YOUR TASK
Each line of the material below that holds the word "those" needs to be copied.

SOURCE INFORMATION
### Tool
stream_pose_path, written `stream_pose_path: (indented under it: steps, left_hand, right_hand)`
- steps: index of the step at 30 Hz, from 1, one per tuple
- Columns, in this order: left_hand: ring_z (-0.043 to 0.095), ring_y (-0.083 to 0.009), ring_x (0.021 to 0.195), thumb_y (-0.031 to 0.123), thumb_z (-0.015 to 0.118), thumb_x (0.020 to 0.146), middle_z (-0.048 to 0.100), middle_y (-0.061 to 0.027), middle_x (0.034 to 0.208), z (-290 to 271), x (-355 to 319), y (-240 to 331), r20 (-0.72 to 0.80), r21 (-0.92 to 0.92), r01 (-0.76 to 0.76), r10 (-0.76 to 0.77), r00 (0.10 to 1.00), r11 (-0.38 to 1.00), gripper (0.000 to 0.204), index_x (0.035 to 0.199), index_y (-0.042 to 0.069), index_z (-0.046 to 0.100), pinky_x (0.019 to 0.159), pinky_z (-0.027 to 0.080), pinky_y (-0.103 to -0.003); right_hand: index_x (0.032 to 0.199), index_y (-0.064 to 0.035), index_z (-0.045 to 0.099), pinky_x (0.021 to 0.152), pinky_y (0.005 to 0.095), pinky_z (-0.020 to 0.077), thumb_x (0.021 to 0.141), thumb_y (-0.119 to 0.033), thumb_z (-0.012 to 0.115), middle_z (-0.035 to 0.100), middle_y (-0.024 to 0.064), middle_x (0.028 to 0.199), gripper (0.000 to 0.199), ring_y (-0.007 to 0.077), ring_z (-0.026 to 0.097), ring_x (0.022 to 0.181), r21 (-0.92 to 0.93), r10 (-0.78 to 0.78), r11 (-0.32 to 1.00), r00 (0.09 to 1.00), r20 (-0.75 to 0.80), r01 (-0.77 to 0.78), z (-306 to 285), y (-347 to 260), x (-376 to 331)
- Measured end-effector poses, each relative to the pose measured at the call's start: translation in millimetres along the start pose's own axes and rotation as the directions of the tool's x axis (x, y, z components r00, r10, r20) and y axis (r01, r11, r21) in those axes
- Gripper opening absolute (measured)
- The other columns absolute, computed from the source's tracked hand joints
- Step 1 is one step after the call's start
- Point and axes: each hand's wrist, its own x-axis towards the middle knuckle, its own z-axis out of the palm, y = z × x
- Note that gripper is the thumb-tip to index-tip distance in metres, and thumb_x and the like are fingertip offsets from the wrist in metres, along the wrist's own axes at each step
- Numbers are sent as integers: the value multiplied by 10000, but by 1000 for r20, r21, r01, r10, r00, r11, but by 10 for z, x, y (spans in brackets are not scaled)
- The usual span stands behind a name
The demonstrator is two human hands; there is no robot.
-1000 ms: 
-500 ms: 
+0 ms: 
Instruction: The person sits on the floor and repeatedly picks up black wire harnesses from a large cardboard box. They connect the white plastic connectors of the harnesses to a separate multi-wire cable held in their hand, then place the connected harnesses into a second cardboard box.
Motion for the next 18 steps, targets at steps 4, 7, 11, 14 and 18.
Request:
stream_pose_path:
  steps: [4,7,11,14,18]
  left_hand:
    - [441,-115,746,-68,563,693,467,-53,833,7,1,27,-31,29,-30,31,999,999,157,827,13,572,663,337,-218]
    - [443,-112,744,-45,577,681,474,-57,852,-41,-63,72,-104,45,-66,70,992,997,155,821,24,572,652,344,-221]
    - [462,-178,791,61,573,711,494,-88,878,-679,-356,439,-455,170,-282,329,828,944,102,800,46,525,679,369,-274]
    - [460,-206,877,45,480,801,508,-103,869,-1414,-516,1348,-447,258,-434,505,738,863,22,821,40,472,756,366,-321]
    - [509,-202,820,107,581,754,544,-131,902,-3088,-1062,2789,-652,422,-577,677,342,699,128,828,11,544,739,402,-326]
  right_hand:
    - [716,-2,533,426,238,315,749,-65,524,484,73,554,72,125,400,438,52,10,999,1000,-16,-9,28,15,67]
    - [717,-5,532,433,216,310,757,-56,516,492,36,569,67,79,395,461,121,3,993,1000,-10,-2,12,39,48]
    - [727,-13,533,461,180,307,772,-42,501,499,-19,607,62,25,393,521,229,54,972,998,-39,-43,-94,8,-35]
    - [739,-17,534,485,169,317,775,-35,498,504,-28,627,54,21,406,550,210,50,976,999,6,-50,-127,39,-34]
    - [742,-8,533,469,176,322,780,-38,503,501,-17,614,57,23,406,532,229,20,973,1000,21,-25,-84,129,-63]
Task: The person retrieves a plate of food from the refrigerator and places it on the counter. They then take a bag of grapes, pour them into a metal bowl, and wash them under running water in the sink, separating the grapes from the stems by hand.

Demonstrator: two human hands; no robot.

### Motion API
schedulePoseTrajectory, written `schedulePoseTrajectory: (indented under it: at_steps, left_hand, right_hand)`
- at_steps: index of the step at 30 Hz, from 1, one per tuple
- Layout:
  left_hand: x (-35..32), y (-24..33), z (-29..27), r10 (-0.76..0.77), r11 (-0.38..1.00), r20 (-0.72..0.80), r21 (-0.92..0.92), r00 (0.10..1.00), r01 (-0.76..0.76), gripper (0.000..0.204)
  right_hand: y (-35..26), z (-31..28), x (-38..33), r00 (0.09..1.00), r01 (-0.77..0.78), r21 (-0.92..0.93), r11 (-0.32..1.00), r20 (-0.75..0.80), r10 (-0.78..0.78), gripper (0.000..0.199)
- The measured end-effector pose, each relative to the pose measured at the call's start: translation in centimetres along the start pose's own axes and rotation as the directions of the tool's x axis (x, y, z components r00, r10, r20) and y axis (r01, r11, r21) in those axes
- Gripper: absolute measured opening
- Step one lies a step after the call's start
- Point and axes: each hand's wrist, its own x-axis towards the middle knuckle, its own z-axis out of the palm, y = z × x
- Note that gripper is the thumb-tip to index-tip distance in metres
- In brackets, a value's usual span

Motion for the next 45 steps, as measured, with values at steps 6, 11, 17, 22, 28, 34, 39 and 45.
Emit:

OUTPUT FOR THIS EXERCISE
- Measured end-effector poses, each relative to the pose measured at the call's start: translation in millimetres along the start pose's own axes and rotation as the directions of the tool's x axis (x, y, z components r00, r10, r20) and y axis (r01, r11, r21) in those axes
- The measured end-effector pose, each relative to the pose measured at the call's start: translation in centimetres along the start pose's own axes and rotation as the directions of the tool's x axis (x, y, z components r00, r10, r20) and y axis (r01, r11, r21) in those axes

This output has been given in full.